Reproduce the listing in full, pictures excluded.

=-=-=-=-=

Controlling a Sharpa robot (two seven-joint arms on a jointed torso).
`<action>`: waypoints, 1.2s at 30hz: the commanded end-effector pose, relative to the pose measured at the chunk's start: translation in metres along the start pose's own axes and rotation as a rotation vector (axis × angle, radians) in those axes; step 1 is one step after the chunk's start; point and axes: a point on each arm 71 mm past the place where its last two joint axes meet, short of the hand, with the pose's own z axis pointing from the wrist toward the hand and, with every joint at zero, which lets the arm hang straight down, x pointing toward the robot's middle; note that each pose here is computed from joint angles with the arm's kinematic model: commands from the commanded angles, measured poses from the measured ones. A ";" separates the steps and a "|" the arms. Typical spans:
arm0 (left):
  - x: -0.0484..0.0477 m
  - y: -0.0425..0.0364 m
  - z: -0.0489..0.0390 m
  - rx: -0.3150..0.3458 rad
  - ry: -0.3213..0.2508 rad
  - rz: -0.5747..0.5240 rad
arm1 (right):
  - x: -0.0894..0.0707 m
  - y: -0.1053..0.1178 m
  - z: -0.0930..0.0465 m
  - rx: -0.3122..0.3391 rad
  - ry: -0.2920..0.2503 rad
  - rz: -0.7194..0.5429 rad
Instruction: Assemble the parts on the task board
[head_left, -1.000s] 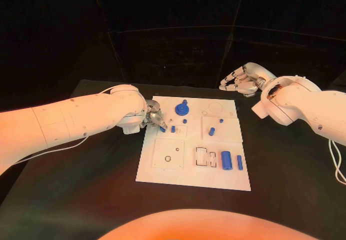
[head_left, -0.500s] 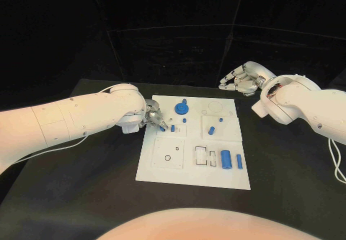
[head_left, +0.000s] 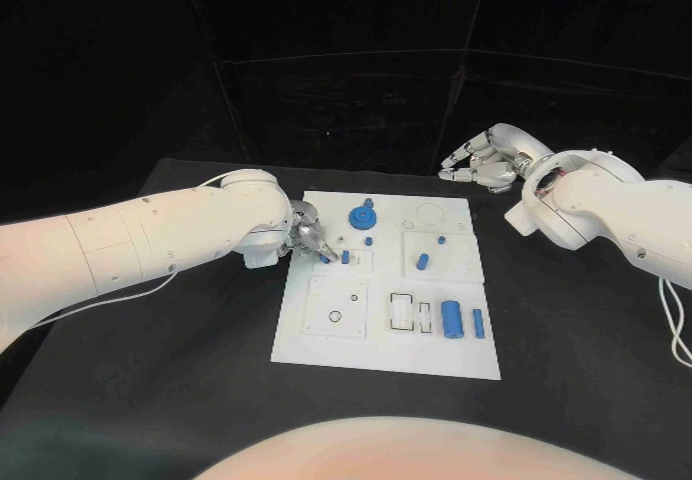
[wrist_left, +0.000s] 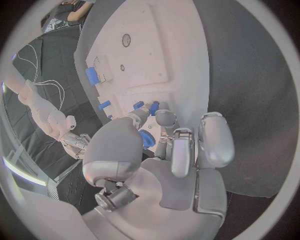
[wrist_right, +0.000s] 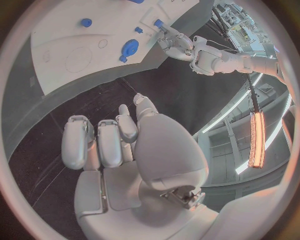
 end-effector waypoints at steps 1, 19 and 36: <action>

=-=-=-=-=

Completed exercise |
Controlling a Sharpa robot (two seven-joint arms on a jointed torso).
`<action>`: waypoints, 1.2s at 30hz: the commanded end-effector pose, relative to the pose measured at the chunk's start: translation in metres along the start pose's own axes and rotation as a rotation vector (axis × angle, radians) in those axes; step 1 is one step after the chunk's start; point and axes: a point on each arm 71 mm past the place where its last two joint axes meet, short of the hand, with the pose's own z axis pointing from the wrist toward the hand and, with every joint at zero, which lets the arm hang straight down, x pointing toward the robot's middle; note that each pose here is computed from joint angles with the arm's kinematic model: commands from the commanded angles, measured poses from the measured ones. A ";" separates the steps and a "|" the arms. Typical spans:
arm0 (left):
  - x: -0.0484..0.0477 m
  - y: -0.0425..0.0364 m
  - z: -0.0489..0.0390 m
  - rx: -0.3150..0.3458 rad
  - ry: -0.3213..0.2508 rad
  - rz: -0.5747..0.5240 rad
arm1 (right):
  - x: -0.0894..0.0707 m
  - y: -0.1053..0.1178 m
  - z: -0.0930..0.0465 m
  - rx: -0.3122..0.3391 rad
  - ry: -0.2920..0.2503 rad
  - rz: -0.7194..0.5429 rad
Instruction: Assemble the parts on the task board
[head_left, -1.000s] 
[head_left, -0.500s] 
[head_left, +0.000s] 
[wrist_left, +0.000s] 
[wrist_right, +0.000s] 
 end-effector waypoints at steps 1, 19 and 36: <action>

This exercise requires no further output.